TensorFlow tf.nn.conv2d() function is widely used to build a convolution network in deep learning. In this tutorial, we will use some examples to show how to use it correctly.
Syntax
tf.nn.conv2d() is defined as:
tf.nn.conv2d( input, filter, strides, padding, use_cudnn_on_gpu=True, data_format='NHWC', dilations=[1, 1, 1, 1], name=None )
It computes a 2-D convolution given 4-D input and filter tensors.
Parameters
input: The shape of it should be [batch, in_height, in_width, in_channels].
If it represents image data, batch will be the image batch size, in_height will be the height of image, in_width will be the width of image, in_channels will be the image color channels, such as r, g, b.
filter: The shape of it should be [filter_height, filter_width, in_channels, out_channels].
You should notice: the value of in_channels in input and filter are the same.
strides: It shoud be [1,stride,stride,1]. It represents the stride of the sliding window for each dimension of input.
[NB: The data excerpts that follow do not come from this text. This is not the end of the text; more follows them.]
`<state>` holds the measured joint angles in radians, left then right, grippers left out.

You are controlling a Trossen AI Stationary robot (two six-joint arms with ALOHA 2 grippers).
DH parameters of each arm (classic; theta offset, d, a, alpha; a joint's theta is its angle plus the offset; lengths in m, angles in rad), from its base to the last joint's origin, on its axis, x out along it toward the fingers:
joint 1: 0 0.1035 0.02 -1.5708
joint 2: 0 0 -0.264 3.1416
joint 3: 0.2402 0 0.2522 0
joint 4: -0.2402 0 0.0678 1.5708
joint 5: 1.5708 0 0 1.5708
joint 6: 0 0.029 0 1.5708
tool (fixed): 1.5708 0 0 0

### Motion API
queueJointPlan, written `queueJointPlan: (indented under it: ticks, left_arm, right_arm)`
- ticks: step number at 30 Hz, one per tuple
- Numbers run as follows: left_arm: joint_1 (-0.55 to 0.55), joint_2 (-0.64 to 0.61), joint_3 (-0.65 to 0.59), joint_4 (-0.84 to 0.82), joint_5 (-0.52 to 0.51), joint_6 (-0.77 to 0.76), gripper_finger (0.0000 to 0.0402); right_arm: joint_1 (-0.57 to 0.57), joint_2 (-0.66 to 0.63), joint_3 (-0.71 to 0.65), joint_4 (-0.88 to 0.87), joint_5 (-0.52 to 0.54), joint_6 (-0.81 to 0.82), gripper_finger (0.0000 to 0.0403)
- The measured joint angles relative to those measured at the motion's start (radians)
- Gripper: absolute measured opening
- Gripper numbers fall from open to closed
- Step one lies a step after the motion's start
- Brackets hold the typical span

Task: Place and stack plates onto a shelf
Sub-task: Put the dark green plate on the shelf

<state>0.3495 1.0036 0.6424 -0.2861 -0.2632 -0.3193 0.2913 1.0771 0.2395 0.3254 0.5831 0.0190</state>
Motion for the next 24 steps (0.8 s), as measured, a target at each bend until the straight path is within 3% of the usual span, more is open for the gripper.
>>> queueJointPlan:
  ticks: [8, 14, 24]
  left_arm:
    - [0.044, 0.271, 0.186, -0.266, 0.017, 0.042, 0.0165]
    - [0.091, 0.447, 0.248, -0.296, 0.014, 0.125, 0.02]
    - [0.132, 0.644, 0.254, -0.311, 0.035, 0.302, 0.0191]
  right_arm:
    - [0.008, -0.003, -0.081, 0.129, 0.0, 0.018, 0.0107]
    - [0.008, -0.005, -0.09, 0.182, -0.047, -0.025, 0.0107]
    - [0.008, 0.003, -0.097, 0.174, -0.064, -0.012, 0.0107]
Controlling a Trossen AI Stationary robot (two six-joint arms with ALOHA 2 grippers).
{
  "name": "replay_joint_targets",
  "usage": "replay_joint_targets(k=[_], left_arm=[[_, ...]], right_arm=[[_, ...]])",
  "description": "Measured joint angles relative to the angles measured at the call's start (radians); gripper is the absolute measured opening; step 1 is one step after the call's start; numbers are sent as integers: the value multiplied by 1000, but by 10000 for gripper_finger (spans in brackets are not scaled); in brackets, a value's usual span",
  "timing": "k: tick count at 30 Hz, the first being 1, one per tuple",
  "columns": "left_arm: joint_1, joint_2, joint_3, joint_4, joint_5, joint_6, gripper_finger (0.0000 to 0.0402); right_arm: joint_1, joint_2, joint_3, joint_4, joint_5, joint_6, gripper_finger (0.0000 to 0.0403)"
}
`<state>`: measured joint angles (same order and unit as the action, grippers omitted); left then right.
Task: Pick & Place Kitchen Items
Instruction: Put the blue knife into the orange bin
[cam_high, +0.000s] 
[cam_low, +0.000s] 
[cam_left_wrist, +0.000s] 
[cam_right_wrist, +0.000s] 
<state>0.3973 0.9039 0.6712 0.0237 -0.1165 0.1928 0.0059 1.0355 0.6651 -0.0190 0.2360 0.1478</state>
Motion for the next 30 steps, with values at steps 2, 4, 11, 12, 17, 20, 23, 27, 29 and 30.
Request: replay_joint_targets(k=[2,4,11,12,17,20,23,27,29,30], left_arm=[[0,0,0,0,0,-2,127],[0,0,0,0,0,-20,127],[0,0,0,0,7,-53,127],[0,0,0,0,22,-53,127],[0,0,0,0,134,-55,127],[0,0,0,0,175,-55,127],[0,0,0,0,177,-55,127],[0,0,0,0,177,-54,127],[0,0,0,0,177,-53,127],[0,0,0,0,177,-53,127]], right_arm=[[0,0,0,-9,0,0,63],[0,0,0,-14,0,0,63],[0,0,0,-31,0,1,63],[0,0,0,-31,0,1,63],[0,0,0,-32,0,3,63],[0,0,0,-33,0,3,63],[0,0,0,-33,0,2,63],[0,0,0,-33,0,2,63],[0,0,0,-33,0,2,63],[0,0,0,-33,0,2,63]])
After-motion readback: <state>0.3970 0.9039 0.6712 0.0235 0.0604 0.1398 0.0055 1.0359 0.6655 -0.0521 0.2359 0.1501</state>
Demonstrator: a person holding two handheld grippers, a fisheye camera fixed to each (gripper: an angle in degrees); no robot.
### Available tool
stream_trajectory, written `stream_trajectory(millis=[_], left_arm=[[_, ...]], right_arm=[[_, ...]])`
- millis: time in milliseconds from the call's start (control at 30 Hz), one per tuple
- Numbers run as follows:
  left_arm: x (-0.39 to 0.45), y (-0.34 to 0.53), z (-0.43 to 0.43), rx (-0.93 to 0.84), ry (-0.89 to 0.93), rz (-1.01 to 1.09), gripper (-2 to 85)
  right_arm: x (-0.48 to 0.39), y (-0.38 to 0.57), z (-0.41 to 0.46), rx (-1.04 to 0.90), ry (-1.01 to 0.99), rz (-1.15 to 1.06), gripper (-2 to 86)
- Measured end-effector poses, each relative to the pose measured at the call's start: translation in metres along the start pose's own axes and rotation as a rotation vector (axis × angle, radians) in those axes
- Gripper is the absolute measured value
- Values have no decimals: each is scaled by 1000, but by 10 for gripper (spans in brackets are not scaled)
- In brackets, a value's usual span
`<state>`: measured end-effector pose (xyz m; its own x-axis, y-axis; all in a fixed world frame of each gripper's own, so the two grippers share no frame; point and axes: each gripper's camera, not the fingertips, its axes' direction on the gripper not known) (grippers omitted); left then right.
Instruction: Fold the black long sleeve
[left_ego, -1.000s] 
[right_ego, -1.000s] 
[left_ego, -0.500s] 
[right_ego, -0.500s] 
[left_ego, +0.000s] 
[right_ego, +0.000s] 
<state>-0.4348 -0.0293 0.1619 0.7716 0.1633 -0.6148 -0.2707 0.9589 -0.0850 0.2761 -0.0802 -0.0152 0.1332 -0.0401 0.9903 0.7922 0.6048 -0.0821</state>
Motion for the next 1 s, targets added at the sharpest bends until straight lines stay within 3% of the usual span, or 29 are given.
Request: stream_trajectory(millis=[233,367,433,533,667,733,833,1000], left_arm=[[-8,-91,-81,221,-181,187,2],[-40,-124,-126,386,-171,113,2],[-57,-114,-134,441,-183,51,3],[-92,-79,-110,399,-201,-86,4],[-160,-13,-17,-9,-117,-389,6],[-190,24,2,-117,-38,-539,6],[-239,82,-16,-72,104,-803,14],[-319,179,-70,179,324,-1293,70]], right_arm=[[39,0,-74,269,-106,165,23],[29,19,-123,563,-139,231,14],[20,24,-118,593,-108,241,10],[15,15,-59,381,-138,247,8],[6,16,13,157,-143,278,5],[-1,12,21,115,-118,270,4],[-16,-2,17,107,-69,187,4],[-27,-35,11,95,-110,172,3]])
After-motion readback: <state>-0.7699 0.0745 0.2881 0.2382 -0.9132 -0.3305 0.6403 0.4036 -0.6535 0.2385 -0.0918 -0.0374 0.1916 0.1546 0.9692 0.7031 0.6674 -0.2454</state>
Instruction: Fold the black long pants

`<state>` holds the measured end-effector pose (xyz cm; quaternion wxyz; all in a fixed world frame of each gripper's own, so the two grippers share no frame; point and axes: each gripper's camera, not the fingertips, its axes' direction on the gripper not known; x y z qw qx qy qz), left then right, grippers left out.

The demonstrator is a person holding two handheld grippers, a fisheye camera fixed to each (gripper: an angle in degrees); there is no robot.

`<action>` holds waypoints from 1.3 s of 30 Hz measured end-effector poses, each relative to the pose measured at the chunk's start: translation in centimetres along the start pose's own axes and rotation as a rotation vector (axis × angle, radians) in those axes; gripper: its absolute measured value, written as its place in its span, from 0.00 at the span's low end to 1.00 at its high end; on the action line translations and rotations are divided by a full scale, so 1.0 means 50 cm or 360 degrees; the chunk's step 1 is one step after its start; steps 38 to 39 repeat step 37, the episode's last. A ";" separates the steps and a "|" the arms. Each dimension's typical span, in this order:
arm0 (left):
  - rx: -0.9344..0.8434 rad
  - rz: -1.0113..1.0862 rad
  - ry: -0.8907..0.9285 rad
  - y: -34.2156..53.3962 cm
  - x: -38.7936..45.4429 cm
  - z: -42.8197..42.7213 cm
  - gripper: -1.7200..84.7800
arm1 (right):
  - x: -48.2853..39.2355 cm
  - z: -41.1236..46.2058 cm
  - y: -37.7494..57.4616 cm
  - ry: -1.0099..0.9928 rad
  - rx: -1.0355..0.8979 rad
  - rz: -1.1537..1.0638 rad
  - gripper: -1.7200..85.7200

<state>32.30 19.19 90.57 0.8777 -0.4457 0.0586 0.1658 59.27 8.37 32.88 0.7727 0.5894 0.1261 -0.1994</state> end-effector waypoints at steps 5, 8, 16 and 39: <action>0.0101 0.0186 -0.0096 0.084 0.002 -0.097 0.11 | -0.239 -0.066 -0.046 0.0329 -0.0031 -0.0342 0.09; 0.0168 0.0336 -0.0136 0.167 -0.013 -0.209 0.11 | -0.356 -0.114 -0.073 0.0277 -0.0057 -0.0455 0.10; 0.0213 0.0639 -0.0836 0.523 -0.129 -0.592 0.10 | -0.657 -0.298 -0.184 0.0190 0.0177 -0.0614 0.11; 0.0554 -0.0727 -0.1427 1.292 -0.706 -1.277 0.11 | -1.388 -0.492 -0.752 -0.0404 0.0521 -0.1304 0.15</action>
The dimension order is determined by the value of data_format.
data_format: It can be NHWC or NCHW, default is NHWC. It determines the dimension of input and strides.
NHWC: It means the input = [batch, in_height, in_width, in_channels], strides = [1,stride,stride,1]
NCHW: It means the input = [batch, in_channels, in_height, in_width], strides = [1, 1, stride,stride]
padding: It can be SAME or VALID. The type of padding algorithm to use.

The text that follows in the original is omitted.